Example: If you set up a Motion trigger to "update tasks in Project A," the skill can only see and update tasks in Project A. But if you set up a Gmail trigger to "create a task when an email arrives," the skill can create tasks based on what you have access to.

Publishing & Sharing Restrictions

  1. Cannot Publish Documents Without Approval

AI Employees cannot publish Motion documents or share external links without explicit approval. This prevents unintended data exposure.

  1. Cannot Share Documents Publicly

AI Employees cannot make documents publicly available or share them with people outside your workspace without explicit configuration.

Skill Execution Restrictions

  1. Cannot Sync Blocks Across Multiple Documents

AI Employees cannot sync blocks (like task lists or tables) across multiple documents. If you copy a block from one document to another, the copies are independent and don't stay in sync.

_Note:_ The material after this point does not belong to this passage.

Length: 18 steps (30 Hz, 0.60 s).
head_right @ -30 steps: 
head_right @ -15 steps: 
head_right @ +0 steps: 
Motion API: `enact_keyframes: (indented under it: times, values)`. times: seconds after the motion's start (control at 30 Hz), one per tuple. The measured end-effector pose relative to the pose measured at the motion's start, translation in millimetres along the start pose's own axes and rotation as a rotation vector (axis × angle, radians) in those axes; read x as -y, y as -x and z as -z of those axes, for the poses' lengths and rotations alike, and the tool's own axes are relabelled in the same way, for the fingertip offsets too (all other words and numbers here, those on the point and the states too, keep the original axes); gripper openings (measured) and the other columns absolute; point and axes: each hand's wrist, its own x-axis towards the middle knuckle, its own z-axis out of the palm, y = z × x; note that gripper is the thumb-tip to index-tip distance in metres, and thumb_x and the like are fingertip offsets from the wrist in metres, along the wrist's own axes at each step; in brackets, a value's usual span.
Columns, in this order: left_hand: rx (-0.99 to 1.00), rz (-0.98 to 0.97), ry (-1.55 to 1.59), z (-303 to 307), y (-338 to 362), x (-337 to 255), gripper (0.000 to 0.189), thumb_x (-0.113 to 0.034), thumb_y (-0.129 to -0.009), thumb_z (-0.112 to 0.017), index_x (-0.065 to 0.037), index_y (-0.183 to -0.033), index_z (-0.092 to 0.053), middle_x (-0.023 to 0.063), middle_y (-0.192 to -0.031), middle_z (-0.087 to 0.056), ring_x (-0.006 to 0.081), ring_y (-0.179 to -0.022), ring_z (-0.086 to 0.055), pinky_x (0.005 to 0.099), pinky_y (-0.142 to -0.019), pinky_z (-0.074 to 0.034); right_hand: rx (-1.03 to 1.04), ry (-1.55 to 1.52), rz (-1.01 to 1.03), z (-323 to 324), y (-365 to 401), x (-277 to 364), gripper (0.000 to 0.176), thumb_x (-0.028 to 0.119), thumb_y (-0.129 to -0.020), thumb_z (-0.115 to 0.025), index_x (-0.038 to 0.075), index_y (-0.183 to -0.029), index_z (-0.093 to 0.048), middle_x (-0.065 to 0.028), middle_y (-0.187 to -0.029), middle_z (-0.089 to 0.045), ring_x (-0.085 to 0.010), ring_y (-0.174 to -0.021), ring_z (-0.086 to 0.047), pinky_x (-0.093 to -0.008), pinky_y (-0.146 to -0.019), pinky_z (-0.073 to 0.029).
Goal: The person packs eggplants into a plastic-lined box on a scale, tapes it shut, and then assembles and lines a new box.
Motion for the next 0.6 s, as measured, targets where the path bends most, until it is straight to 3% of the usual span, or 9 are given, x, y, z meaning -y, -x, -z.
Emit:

  1. Autonomous Skills Cannot Run Outside Defined Scope

Autonomous skills are limited to the triggers and permissions you configured when you set them up. They cannot run outside the defined scope, even if you later gain access to new workspaces or data.

Example: If you set up a skill to run "every Monday at 9 AM in Workspace A," the skill will only run in Workspace A on Mondays. It won't automatically expand to other workspaces.

Approval Restrictions (Skills Only)

  1. AI Skills Do Not Provide Approvals Within Skill Execution

This is an important distinction: AI skills do NOT have built-in approval mechanisms within the skill execution. Write actions execute based on the skill configuration you set up.

Approvals happen at setup time (when you configure the skill), not at execution time (each time the skill runs).

Example: You set up a skill to automatically update CRM records after sales meetings. You approve this setup once. Every time a sales meeting ends, the skill automatically updates the CRM without asking for approval each time.